Case A) The dice are distinguishable.
Case B) The dice are not distinguishable.
This exercise is solven on my text book but I dont understand why the B) case is solved like it is. It use permutations and variations to get the favorable cases and then they divide by te variation of 6 elements taken 6 by 6.

$$
p2 = \frac{V_{6,3}\cdot P_{3} + V_{6,2}\cdot RP_{3}^{2,1,0}\cdot RP_{3}^{1,2,0} + V_{6,1}\cdot RP_{3}^{3,0,0}}{RV_{6,6}}
$$

That is the answer they give, and the solution is 83/3888. Can someone explain me why should I solve this this way and what is the real diference between the case A and case B?

Best Answer

I don't understand the notation, but I can tell you how to solve the problem.

There are $6^3=216$ possible rolls. In $6$ rolls, all three dice show the same number. There are $6\cdot5\cdot3=90$ rolls where two of the dice are the same and the third different and $6\cdot5\cdot4=120$ rolls where all three numbers are different.
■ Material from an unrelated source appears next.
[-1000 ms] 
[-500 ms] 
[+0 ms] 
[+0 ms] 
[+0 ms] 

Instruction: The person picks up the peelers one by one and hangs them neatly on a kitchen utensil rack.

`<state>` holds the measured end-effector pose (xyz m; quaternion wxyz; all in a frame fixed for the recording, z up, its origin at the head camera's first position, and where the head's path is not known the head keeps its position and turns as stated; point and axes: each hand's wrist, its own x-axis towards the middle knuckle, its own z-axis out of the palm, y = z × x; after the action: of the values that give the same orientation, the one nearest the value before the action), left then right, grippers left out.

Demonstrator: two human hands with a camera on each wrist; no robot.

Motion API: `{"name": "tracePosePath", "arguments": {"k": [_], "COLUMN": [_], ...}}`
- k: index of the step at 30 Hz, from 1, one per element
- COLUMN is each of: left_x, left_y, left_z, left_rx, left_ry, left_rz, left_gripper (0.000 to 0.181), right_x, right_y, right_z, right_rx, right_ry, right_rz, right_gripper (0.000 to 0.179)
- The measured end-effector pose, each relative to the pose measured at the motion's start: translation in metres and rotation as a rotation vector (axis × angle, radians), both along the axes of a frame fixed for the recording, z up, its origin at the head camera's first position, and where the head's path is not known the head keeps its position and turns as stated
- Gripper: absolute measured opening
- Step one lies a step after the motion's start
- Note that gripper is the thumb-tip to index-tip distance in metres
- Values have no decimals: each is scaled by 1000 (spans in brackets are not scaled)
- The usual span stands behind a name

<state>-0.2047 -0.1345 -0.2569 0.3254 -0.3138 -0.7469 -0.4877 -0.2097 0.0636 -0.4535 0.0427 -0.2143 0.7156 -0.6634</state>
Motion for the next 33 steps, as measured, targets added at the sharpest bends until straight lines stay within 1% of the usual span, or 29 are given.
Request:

The probability that the second person rolls the same as the first is $$\frac6{216}\frac1{216}+\frac{90}{216}\frac3{216}+\frac{120}{216}\frac{6}{216}=\frac{996}{216^2}=\frac{83}{3888}$$

In each term, the first factor is the probability that the first player rolls a result of a particular type, and the second factor is the probability that the second player matches the roll.

Does this make sense? Feel free to ask if it doesn't.